Inheritance: Using Family Day to Start a Conversation with Your Heirs

by Craig Fryzuk, CIRP, LIT
February 14, 2023

RBC Wealth Management reported that Baby Boomers in Canada are set to transfer a whopping $150 billion to their heirs by 2026.  In the US, that number is closer to $68 trillion.  It will be the largest transfer of wealth in our history to date.

With this in mind and Family Day soon upon us, if there were ever a good time to discuss the topic of inheritance with your heirs, it’s now. Granted, it’s not an easy topic to broach. We all have a different comfort level with the thought of our own demise, and the conversation can be just as awkward for our heirs. However, talking about the assets they will someday receive is important.

But it’s not a conversation you want to drop on them like a death bomb.  It’s best to approach it gradually over multiple conversations and revisit it often. Just be sure not to dilly dally—you want to discuss your wishes while you’re still alive and well to ensure a problem-free transfer of wealth.

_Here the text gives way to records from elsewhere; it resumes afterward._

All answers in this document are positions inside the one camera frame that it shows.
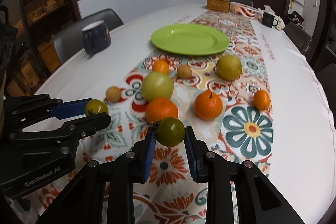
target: tablecloth
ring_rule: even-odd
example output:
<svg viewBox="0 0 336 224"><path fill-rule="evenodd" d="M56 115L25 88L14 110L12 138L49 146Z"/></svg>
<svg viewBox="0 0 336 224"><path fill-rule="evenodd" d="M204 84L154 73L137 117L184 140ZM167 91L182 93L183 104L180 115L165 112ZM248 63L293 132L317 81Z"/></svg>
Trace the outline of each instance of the tablecloth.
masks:
<svg viewBox="0 0 336 224"><path fill-rule="evenodd" d="M230 39L228 49L220 54L187 57L154 51L124 78L122 98L109 104L111 124L105 130L80 141L76 170L38 190L37 196L47 208L77 171L91 159L100 163L116 159L145 137L148 123L144 116L147 103L141 95L141 83L157 60L170 65L174 80L171 100L179 109L179 119L192 126L197 138L225 159L241 163L250 159L268 176L273 143L272 105L259 112L252 106L252 96L260 89L270 93L265 63L250 20L232 13L206 11L191 23L213 27ZM215 72L222 54L237 55L243 65L238 80L226 82ZM192 77L178 79L177 68L188 64ZM223 101L223 112L214 121L202 121L193 113L193 101L199 93L210 89ZM107 199L110 185L105 191ZM234 184L231 184L235 221L238 211ZM195 184L189 174L184 144L168 148L157 143L150 177L144 185L134 184L134 212L137 223L204 223L207 184ZM103 209L106 217L106 204Z"/></svg>

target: white table
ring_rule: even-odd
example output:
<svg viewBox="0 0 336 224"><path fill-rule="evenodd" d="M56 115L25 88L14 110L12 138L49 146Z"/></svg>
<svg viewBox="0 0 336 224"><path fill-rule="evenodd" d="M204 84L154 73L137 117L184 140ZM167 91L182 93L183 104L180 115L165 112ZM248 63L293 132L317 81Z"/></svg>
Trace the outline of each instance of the white table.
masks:
<svg viewBox="0 0 336 224"><path fill-rule="evenodd" d="M188 23L204 12L203 5L186 4L129 22L111 31L110 47L92 58L79 51L37 93L64 101L104 98L109 79L122 85L124 76L154 49L150 37L155 30ZM313 70L285 33L251 22L265 60L273 102L269 179L306 224L316 224L336 193L333 115ZM121 52L127 52L127 59ZM56 129L62 123L49 119L28 130Z"/></svg>

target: wicker basket
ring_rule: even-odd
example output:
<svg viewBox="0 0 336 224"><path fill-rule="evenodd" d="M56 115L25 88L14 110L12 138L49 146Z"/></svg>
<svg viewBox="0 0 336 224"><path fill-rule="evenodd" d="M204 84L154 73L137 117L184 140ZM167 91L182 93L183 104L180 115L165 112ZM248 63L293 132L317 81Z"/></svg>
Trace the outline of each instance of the wicker basket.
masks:
<svg viewBox="0 0 336 224"><path fill-rule="evenodd" d="M231 2L231 12L255 20L258 20L261 15L261 11L237 2Z"/></svg>
<svg viewBox="0 0 336 224"><path fill-rule="evenodd" d="M207 0L207 9L220 12L230 11L229 0Z"/></svg>

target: tangerine
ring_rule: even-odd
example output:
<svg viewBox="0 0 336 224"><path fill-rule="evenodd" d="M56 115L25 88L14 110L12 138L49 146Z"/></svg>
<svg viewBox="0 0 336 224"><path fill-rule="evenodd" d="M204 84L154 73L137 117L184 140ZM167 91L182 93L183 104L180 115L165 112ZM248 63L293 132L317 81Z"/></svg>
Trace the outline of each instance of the tangerine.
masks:
<svg viewBox="0 0 336 224"><path fill-rule="evenodd" d="M158 60L154 63L152 71L169 74L169 64L165 60Z"/></svg>
<svg viewBox="0 0 336 224"><path fill-rule="evenodd" d="M253 96L253 104L260 111L268 109L270 104L268 93L265 90L257 91Z"/></svg>
<svg viewBox="0 0 336 224"><path fill-rule="evenodd" d="M194 104L195 114L203 120L212 120L218 117L223 110L221 98L206 90L197 96Z"/></svg>
<svg viewBox="0 0 336 224"><path fill-rule="evenodd" d="M158 122L166 117L179 116L179 110L177 106L169 99L161 97L151 101L146 108L146 118L151 124Z"/></svg>

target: black mug
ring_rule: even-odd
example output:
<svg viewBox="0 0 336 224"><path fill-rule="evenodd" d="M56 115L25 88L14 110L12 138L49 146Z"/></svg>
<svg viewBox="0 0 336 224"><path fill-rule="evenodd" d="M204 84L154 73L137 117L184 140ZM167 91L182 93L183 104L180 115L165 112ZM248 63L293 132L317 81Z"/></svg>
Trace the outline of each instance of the black mug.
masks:
<svg viewBox="0 0 336 224"><path fill-rule="evenodd" d="M94 55L111 44L110 32L103 20L87 25L82 32L84 49L89 55Z"/></svg>
<svg viewBox="0 0 336 224"><path fill-rule="evenodd" d="M278 25L278 21L275 19L275 16L274 15L271 15L267 12L264 12L264 15L262 16L262 21L261 21L262 24L264 24L265 26L267 27L275 27Z"/></svg>

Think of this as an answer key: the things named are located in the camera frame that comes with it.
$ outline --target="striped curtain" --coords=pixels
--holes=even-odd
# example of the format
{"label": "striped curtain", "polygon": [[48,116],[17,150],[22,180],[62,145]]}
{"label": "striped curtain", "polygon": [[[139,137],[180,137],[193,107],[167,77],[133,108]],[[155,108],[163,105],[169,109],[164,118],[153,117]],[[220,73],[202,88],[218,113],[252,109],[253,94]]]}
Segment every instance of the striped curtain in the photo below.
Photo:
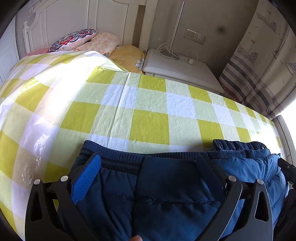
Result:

When deciding about the inheritance you leave behind, there are a few things to consider:

  • Your income needs will have to be met into your late retirement years, even if you live to be 100. Have you factored inflation in when calculating your retirement fund contributions? Putting enough aside for yourself will ensure your nest egg will last.
  • You should familiarize yourself with the tax implications of earmarking some of your money for your heirs’ inheritance. Some of your investments will draw different taxation, both when you’re alive and after your passing. In some cases, like in a Family Trust, it’s important to get sound financial advice on the best way to minimize taxes for your heirs.
  • You also need to have an updated, valid, and legal will and it’s important that your heirs know where to find it. I cannot emphasize how important it is to have a will. If you die without a will, your assets will be divided up as the government sees fit.

Next, you might be wondering what to discuss with your heirs. A great place to start would be learning about the process itself.  For example, it could take 3-6 months for your heirs to receive their inheritance after you’ve passed on and sometimes much longer. Your executor will gather the necessary documents, and file for probate with the courts.  Filing one last tax return for you will be on the list too, as well as paying off any remaining debts you might have on behalf of your estate. Then your executor can proceed with your last wishes.

It would also be prudent to let your heirs know the amount of money they should expect to inherit.  Of course, we don’t want our children relying on this money, but discussing the projected amount will allow them to better prepare for their own retirement. Interestingly, statistics say that most heirs are around 61 years old when they receive their inheritance.

Also, the transfer of your liquid assets (like bank and investment accounts) will be handled differently than your illiquid assets (which include real estate and land).  There are different rules associated with each—it would be wise for you and your heirs to become familiar with both, so you know what to expect.

Whether you’ve been talking about leaving a family legacy behind for years or are just starting to discuss it with your heirs, it’s an important topic to cover.  And if you’re passionate about donating a large sum of money to Habitat for Humanity every year, you’ll want to share that information with your heirs too, so that your legacy can live on.  Or perhaps you want your wealth to keep growing so it can be passed on to grandchildren, and their grandchildren.  Whatever your wishes are, be explicit about them.

The most important thing is to simply open the lines of communication with your heirs.  It will make everyone feel more comfortable and prepared for the “someday” transfer of wealth.  They will be grateful for not only their inheritance, but for the time you spent with them to clarify your wishes.